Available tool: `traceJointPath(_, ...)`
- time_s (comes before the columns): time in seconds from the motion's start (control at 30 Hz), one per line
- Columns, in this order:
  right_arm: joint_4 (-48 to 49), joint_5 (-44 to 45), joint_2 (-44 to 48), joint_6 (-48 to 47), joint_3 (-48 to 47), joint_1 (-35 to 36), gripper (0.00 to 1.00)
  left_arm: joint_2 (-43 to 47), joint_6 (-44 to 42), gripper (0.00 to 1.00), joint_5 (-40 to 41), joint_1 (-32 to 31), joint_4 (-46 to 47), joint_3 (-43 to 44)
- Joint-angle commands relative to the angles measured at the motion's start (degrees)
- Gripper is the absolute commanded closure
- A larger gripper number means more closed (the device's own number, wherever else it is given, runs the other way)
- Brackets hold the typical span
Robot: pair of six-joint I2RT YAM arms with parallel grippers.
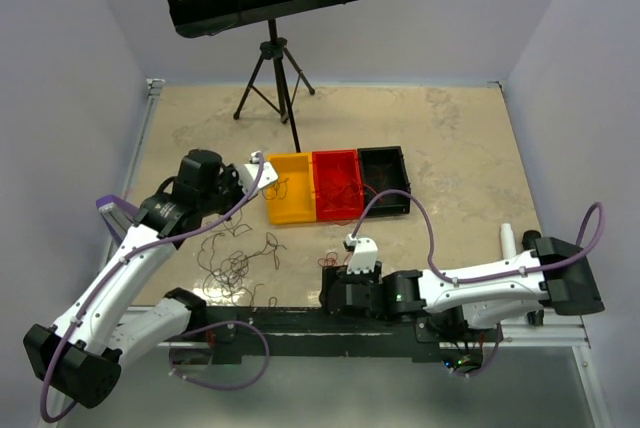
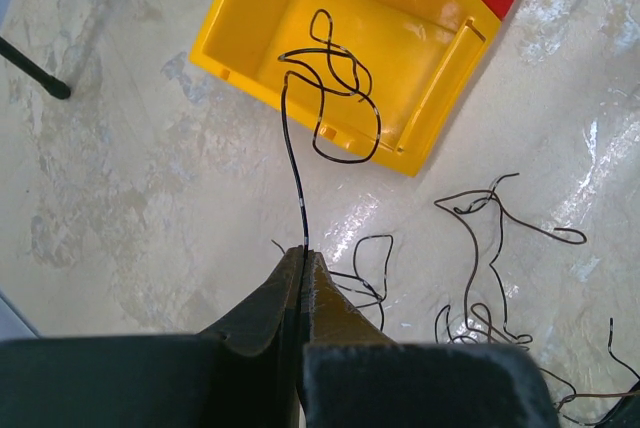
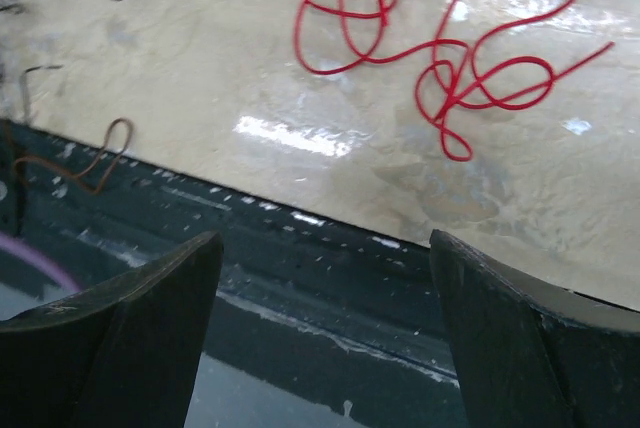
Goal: Untangle the cables
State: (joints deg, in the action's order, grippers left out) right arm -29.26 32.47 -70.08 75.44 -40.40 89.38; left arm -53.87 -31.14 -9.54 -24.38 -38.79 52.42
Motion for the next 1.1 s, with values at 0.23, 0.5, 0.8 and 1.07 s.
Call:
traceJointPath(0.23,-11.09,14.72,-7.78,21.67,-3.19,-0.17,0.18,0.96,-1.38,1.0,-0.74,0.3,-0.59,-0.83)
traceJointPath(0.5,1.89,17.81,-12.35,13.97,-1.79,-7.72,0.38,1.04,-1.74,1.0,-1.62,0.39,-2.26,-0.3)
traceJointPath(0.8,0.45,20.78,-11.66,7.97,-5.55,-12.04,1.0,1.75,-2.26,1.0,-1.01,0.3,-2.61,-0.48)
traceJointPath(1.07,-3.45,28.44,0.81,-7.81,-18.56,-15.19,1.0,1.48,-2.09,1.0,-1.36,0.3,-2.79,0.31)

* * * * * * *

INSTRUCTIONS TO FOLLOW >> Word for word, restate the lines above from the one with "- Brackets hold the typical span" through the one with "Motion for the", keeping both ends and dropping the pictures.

OUTPUT OF THE TASK >>
- Brackets hold the typical span
Robot: pair of six-joint I2RT YAM arms with parallel grippers.
Goal: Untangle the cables
State: (joints deg, in the action's order, grippers left out) right arm -29.26 32.47 -70.08 75.44 -40.40 89.38; left arm -53.87 -31.14 -9.54 -24.38 -38.79 52.42
Motion for the next 1.1 s, with values at 0.23, 0.5, 0.8 and 1.07 s.

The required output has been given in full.